Records excerpted from a collection:
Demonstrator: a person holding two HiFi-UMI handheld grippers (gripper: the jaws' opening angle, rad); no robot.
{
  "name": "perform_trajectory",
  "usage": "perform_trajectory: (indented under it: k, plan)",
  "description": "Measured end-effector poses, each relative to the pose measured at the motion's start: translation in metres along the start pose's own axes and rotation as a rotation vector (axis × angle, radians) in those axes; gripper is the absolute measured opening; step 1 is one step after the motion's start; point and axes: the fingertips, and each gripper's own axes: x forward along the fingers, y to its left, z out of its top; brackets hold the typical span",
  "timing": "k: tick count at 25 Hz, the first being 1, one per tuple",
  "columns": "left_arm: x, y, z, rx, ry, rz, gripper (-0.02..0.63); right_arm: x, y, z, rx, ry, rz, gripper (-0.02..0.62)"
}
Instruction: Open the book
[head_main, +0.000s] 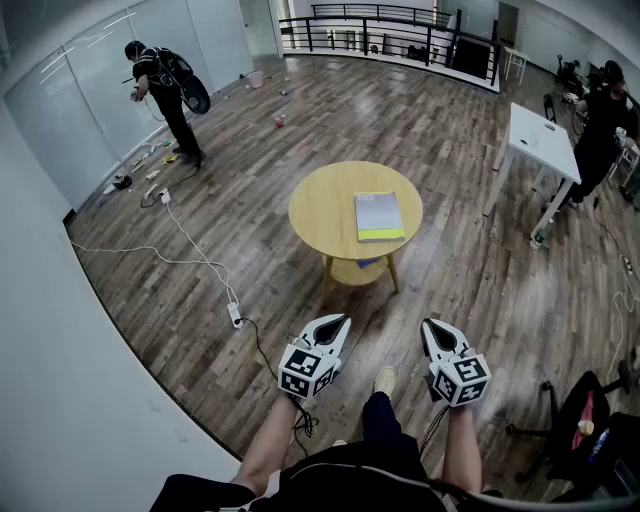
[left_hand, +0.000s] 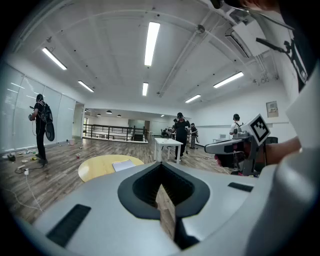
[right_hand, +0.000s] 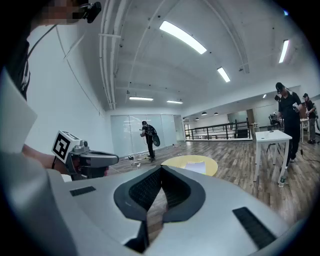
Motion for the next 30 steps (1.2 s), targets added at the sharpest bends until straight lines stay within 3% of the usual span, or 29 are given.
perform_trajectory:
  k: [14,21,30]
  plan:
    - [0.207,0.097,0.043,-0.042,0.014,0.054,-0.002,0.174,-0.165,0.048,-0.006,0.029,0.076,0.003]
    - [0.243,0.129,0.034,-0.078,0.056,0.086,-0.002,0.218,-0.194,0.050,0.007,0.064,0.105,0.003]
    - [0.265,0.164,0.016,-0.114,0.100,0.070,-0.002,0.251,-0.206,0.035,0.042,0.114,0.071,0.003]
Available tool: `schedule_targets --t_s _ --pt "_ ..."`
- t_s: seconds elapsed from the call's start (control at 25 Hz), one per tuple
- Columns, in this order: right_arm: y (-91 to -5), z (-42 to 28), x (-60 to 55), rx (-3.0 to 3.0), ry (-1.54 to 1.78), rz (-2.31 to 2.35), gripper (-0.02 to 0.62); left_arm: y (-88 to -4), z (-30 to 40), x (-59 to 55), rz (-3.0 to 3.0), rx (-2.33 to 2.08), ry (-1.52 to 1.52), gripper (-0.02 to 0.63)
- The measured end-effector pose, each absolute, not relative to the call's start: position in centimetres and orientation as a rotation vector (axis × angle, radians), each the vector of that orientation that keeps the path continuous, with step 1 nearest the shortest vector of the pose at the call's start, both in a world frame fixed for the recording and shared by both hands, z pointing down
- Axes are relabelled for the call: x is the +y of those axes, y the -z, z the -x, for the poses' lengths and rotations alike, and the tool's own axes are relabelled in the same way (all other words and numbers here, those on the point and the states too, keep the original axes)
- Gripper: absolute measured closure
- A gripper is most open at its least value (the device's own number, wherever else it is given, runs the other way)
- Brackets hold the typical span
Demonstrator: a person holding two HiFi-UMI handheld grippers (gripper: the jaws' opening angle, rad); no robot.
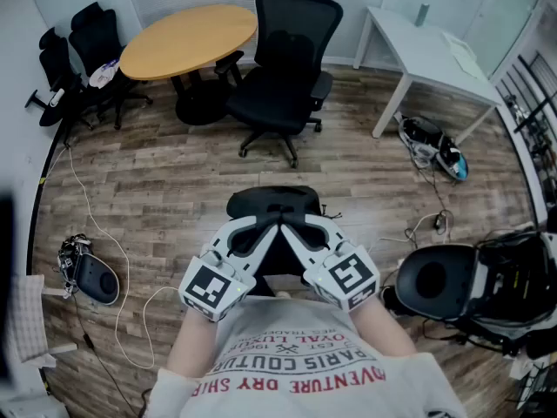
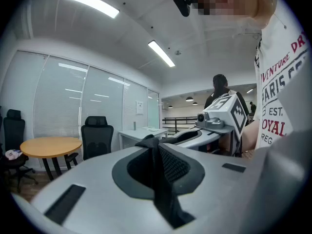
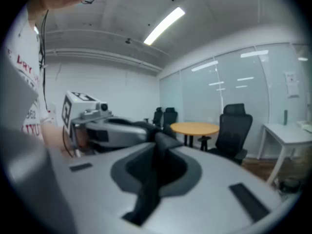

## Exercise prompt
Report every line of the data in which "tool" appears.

## Exercise solution
Available tool: `schedule_targets --t_s _ --pt "_ ..."`
- Axes are relabelled for the call: x is the +y of those axes, y the -z, z the -x, for the poses' lengths and rotations alike, and the tool's own axes are relabelled in the same way (all other words and numbers here, those on the point and the states too, keep the original axes)

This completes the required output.